An exact copy of every entry below is required, and no picture may appear in it.

§ **Data for the task**
=== Begin Enclosure ===

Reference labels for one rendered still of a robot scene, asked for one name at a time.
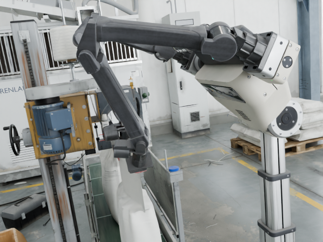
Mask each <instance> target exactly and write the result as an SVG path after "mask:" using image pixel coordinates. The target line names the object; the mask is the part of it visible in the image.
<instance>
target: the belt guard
mask: <svg viewBox="0 0 323 242"><path fill-rule="evenodd" d="M96 88H99V86H98V85H97V83H96V81H95V79H84V80H81V81H76V82H69V83H67V82H65V83H58V84H52V85H43V86H37V87H31V88H27V89H25V91H26V96H27V100H34V99H43V98H50V97H57V96H62V95H67V94H71V93H76V92H81V91H86V90H91V89H96Z"/></svg>
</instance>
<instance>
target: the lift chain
mask: <svg viewBox="0 0 323 242"><path fill-rule="evenodd" d="M25 42H26V43H25ZM23 43H24V48H25V54H26V60H27V65H28V67H29V68H28V69H29V73H30V79H31V84H32V87H36V84H35V80H34V74H33V69H32V64H31V59H30V55H29V50H28V44H27V40H23ZM25 46H27V47H25ZM26 48H27V49H26ZM27 51H28V53H26V52H27ZM27 55H28V56H27ZM27 58H29V59H27ZM28 61H30V62H28ZM29 64H30V65H29ZM30 67H31V68H30ZM30 70H32V71H30ZM31 73H32V74H31ZM31 76H33V77H31ZM32 79H33V80H32ZM32 82H34V83H32ZM33 85H34V86H33ZM46 158H47V162H50V161H51V160H50V157H46ZM48 160H50V161H48ZM49 166H50V167H49ZM48 168H49V173H50V179H51V184H52V188H53V193H54V198H55V203H56V208H57V213H58V218H59V223H60V227H61V232H62V239H63V242H67V240H66V236H65V231H64V226H63V221H62V215H61V210H60V205H59V200H58V195H57V190H56V185H55V180H54V175H53V170H52V165H48ZM50 168H51V169H50ZM50 171H52V172H50ZM51 176H53V177H51ZM52 179H53V180H52ZM53 184H54V185H53ZM54 186H55V187H54ZM54 189H55V190H54ZM55 194H56V195H55ZM56 199H57V200H56ZM57 204H58V205H57ZM59 214H60V215H59ZM60 219H61V220H60Z"/></svg>
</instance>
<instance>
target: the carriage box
mask: <svg viewBox="0 0 323 242"><path fill-rule="evenodd" d="M60 101H63V102H64V104H63V107H67V103H68V102H70V104H73V105H74V110H75V118H76V123H77V128H76V131H75V137H73V136H72V133H70V138H71V147H70V149H68V150H67V151H66V154H68V153H73V152H78V151H84V150H89V149H94V148H96V144H95V138H94V133H93V127H92V120H91V115H90V109H89V103H88V97H87V93H86V91H82V92H76V93H71V94H67V95H62V96H60ZM33 105H35V102H34V101H33V102H26V103H24V105H23V106H24V108H25V110H26V115H27V120H28V124H29V129H30V134H31V138H32V143H33V148H34V152H35V157H36V159H40V158H45V157H51V156H57V155H62V154H64V152H62V153H59V154H53V155H47V154H44V155H41V152H40V148H39V147H40V144H39V140H38V138H39V137H40V136H39V135H38V134H37V129H36V124H35V120H34V115H33V110H32V106H33Z"/></svg>
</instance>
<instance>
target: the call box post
mask: <svg viewBox="0 0 323 242"><path fill-rule="evenodd" d="M173 190H174V202H175V210H176V218H177V226H178V235H179V242H185V235H184V226H183V218H182V209H181V201H180V192H179V184H178V181H177V182H173Z"/></svg>
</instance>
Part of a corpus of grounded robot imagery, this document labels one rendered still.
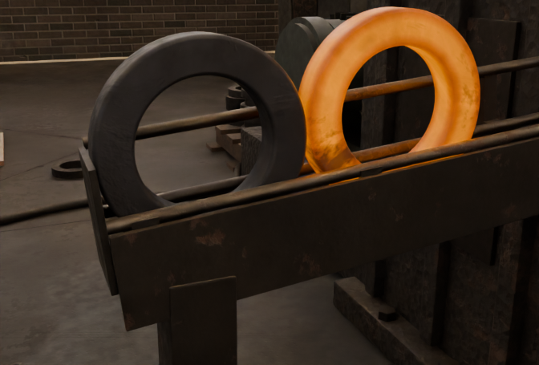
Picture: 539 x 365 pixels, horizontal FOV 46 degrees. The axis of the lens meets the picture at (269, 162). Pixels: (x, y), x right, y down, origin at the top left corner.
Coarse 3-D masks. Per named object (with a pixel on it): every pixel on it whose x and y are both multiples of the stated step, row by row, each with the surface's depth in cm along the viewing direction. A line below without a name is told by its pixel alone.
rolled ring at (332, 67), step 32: (352, 32) 55; (384, 32) 56; (416, 32) 57; (448, 32) 59; (320, 64) 55; (352, 64) 56; (448, 64) 60; (320, 96) 55; (448, 96) 62; (320, 128) 56; (448, 128) 62; (320, 160) 57; (352, 160) 58
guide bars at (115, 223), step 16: (528, 128) 64; (448, 144) 61; (464, 144) 61; (480, 144) 62; (496, 144) 62; (384, 160) 58; (400, 160) 58; (416, 160) 59; (304, 176) 56; (320, 176) 56; (336, 176) 56; (352, 176) 57; (240, 192) 53; (256, 192) 54; (272, 192) 54; (288, 192) 55; (176, 208) 51; (192, 208) 52; (208, 208) 52; (224, 208) 53; (112, 224) 50; (128, 224) 50; (144, 224) 50
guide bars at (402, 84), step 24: (480, 72) 70; (504, 72) 71; (360, 96) 65; (192, 120) 59; (216, 120) 59; (240, 120) 60; (480, 120) 72; (504, 120) 71; (528, 120) 71; (408, 144) 66; (312, 168) 62; (168, 192) 58; (192, 192) 58; (216, 192) 59
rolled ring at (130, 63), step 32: (192, 32) 52; (128, 64) 49; (160, 64) 50; (192, 64) 51; (224, 64) 52; (256, 64) 53; (128, 96) 49; (256, 96) 54; (288, 96) 55; (96, 128) 49; (128, 128) 50; (288, 128) 55; (96, 160) 50; (128, 160) 51; (288, 160) 56; (128, 192) 51
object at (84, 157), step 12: (84, 156) 51; (84, 168) 51; (84, 180) 54; (96, 180) 48; (96, 192) 48; (96, 204) 49; (96, 216) 49; (96, 228) 52; (96, 240) 55; (108, 240) 50; (108, 252) 50; (108, 264) 50; (108, 276) 51
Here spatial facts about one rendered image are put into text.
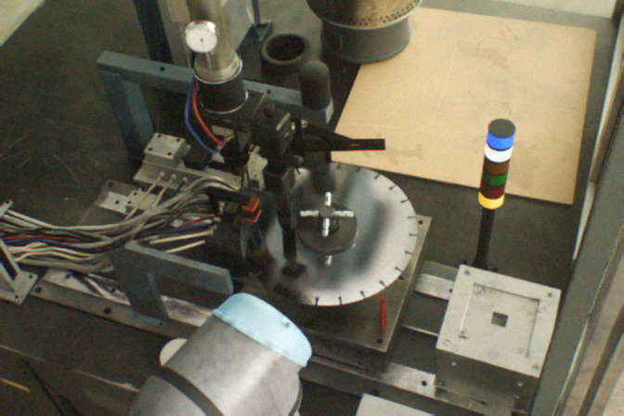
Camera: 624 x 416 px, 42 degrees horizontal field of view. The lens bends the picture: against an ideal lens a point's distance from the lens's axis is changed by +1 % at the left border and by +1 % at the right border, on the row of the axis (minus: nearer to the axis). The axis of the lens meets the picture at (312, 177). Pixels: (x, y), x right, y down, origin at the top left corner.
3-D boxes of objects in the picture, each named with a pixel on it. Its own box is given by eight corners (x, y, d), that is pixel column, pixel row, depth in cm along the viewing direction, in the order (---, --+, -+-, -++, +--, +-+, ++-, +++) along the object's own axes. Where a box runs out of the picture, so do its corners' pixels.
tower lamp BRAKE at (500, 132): (515, 134, 137) (518, 121, 135) (510, 152, 134) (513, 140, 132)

=== End Enclosure ===

§ **Written reply**
Reference labels for one rendered still of a robot scene, asked for one name at a time.
Mask each <instance> target exactly and write the result as an SVG path after "mask:" using image pixel coordinates. The target line names the object; the mask is the part of it visible in the image.
<instance>
target: the belt guard
mask: <svg viewBox="0 0 323 242"><path fill-rule="evenodd" d="M96 88H99V86H98V85H97V83H96V81H95V79H84V80H81V81H76V82H69V83H67V82H65V83H58V84H52V85H43V86H37V87H31V88H27V89H25V91H26V96H27V100H34V99H43V98H50V97H57V96H62V95H67V94H71V93H76V92H81V91H86V90H91V89H96Z"/></svg>
</instance>
<instance>
target: the lift chain
mask: <svg viewBox="0 0 323 242"><path fill-rule="evenodd" d="M25 42H26V43H25ZM23 43H24V48H25V54H26V60H27V65H28V67H29V68H28V69H29V73H30V79H31V84H32V87H36V84H35V80H34V74H33V69H32V64H31V59H30V55H29V50H28V44H27V40H23ZM25 46H27V47H25ZM26 48H27V49H26ZM27 51H28V53H26V52H27ZM27 55H28V56H27ZM27 58H29V59H27ZM28 61H30V62H28ZM29 64H30V65H29ZM30 67H31V68H30ZM30 70H32V71H30ZM31 73H32V74H31ZM31 76H33V77H31ZM32 79H33V80H32ZM32 82H34V83H32ZM33 85H34V86H33ZM46 158H47V162H50V161H51V160H50V157H46ZM48 160H50V161H48ZM49 166H50V167H49ZM48 168H49V173H50V179H51V184H52V188H53V193H54V198H55V203H56V208H57V213H58V218H59V223H60V227H61V232H62V239H63V242H67V240H66V236H65V231H64V226H63V221H62V215H61V210H60V205H59V200H58V195H57V190H56V185H55V180H54V175H53V170H52V165H48ZM50 168H51V169H50ZM50 171H52V172H50ZM51 176H53V177H51ZM52 179H53V180H52ZM53 184H54V185H53ZM54 186H55V187H54ZM54 189H55V190H54ZM55 194H56V195H55ZM56 199H57V200H56ZM57 204H58V205H57ZM59 214H60V215H59ZM60 219H61V220H60Z"/></svg>
</instance>
<instance>
target: the carriage box
mask: <svg viewBox="0 0 323 242"><path fill-rule="evenodd" d="M60 101H63V102H64V104H63V107H67V103H68V102H70V104H73V105H74V110H75V118H76V123H77V128H76V131H75V137H73V136H72V133H70V138H71V147H70V149H68V150H67V151H66V154H68V153H73V152H78V151H84V150H89V149H94V148H96V144H95V138H94V133H93V127H92V120H91V115H90V109H89V103H88V97H87V93H86V91H82V92H76V93H71V94H67V95H62V96H60ZM33 105H35V102H34V101H33V102H26V103H24V105H23V106H24V108H25V110H26V115H27V120H28V124H29V129H30V134H31V138H32V143H33V148H34V152H35V157H36V159H40V158H45V157H51V156H57V155H62V154H64V152H62V153H59V154H53V155H47V154H44V155H41V152H40V148H39V147H40V144H39V140H38V138H39V137H40V136H39V135H38V134H37V129H36V124H35V120H34V115H33V110H32V106H33Z"/></svg>
</instance>
<instance>
target: the call box post
mask: <svg viewBox="0 0 323 242"><path fill-rule="evenodd" d="M173 190H174V202H175V210H176V218H177V226H178V235H179V242H185V235H184V226H183V218H182V209H181V201H180V192H179V184H178V181H177V182H173Z"/></svg>
</instance>
Part of a corpus of grounded robot imagery, this document labels one rendered still.
Picture: 539 x 365 pixels, horizontal FOV 46 degrees. The axis of the lens meets the picture at (269, 162). Pixels: (x, y), x right, y down, origin at the top left corner.
Coarse 3-D masks. Per named object (with a pixel on it): every pixel on it whose x and y are both multiples of the stated step, row by row, each with the surface's depth in cm along the viewing direction. A line below without a name is told by its pixel alone.
rolled ring at (332, 67), step 32: (352, 32) 55; (384, 32) 56; (416, 32) 57; (448, 32) 59; (320, 64) 55; (352, 64) 56; (448, 64) 60; (320, 96) 55; (448, 96) 62; (320, 128) 56; (448, 128) 62; (320, 160) 57; (352, 160) 58
guide bars at (115, 223), step 16: (528, 128) 64; (448, 144) 61; (464, 144) 61; (480, 144) 62; (496, 144) 62; (384, 160) 58; (400, 160) 58; (416, 160) 59; (304, 176) 56; (320, 176) 56; (336, 176) 56; (352, 176) 57; (240, 192) 53; (256, 192) 54; (272, 192) 54; (288, 192) 55; (176, 208) 51; (192, 208) 52; (208, 208) 52; (224, 208) 53; (112, 224) 50; (128, 224) 50; (144, 224) 50
guide bars at (402, 84), step 24: (480, 72) 70; (504, 72) 71; (360, 96) 65; (192, 120) 59; (216, 120) 59; (240, 120) 60; (480, 120) 72; (504, 120) 71; (528, 120) 71; (408, 144) 66; (312, 168) 62; (168, 192) 58; (192, 192) 58; (216, 192) 59
rolled ring at (130, 63), step 32: (192, 32) 52; (128, 64) 49; (160, 64) 50; (192, 64) 51; (224, 64) 52; (256, 64) 53; (128, 96) 49; (256, 96) 54; (288, 96) 55; (96, 128) 49; (128, 128) 50; (288, 128) 55; (96, 160) 50; (128, 160) 51; (288, 160) 56; (128, 192) 51
object at (84, 157), step 12: (84, 156) 51; (84, 168) 51; (84, 180) 54; (96, 180) 48; (96, 192) 48; (96, 204) 49; (96, 216) 49; (96, 228) 52; (96, 240) 55; (108, 240) 50; (108, 252) 50; (108, 264) 50; (108, 276) 51
Here spatial facts about one rendered image are put into text.
Camera: 624 x 416 px, 42 degrees horizontal field of view. The lens bends the picture: against an ideal lens a point's distance from the lens's axis is changed by +1 % at the left border and by +1 % at the right border, on the row of the axis (minus: nearer to the axis). The axis of the lens meets the picture at (312, 177). Pixels: (x, y), x right, y down, origin at the top left corner.
3-D boxes of objects in the picture, each named with a pixel on it. Its own box is given by eight corners (x, y, d), that is pixel column, pixel row, depth in cm along the viewing direction, in the order (---, --+, -+-, -++, +--, +-+, ++-, +++) along the object's own axes. Where a box runs out of the picture, so do its corners' pixels.
tower lamp BRAKE at (500, 132): (515, 134, 137) (518, 121, 135) (510, 152, 134) (513, 140, 132)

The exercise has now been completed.